## Task
Only the closing stretch of the material belongs in the answer: the line containing "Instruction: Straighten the" and every line after it, copied exactly.
○ ○ ○ ○
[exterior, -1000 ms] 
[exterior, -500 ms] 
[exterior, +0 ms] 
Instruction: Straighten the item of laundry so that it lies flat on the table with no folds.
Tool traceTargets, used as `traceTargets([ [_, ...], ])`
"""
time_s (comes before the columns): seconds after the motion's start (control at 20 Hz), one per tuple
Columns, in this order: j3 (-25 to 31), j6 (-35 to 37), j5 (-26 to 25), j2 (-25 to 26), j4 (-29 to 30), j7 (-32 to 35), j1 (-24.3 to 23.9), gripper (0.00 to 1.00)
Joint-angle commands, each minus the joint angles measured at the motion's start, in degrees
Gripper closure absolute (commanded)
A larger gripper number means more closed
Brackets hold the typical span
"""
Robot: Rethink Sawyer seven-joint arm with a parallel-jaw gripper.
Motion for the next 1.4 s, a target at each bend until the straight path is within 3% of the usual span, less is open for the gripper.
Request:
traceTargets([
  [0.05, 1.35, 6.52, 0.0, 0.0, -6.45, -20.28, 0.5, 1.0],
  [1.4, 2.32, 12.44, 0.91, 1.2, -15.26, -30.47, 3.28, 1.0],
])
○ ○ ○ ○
## Written reply
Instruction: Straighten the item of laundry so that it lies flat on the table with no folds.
Tool traceTargets, used as `traceTargets([ [_, ...], ])`
"""
time_s (comes before the columns): seconds after the motion's start (control at 20 Hz), one per tuple
Columns, in this order: j3 (-25 to 31), j6 (-35 to 37), j5 (-26 to 25), j2 (-25 to 26), j4 (-29 to 30), j7 (-32 to 35), j1 (-24.3 to 23.9), gripper (0.00 to 1.00)
Joint-angle commands, each minus the joint angles measured at the motion's start, in degrees
Gripper closure absolute (commanded)
A larger gripper number means more closed
Brackets hold the typical span
"""
Robot: Rethink Sawyer seven-joint arm with a parallel-jaw gripper.
Motion for the next 1.4 s, a target at each bend until the straight path is within 3% of the usual span, less is open for the gripper.
Request:
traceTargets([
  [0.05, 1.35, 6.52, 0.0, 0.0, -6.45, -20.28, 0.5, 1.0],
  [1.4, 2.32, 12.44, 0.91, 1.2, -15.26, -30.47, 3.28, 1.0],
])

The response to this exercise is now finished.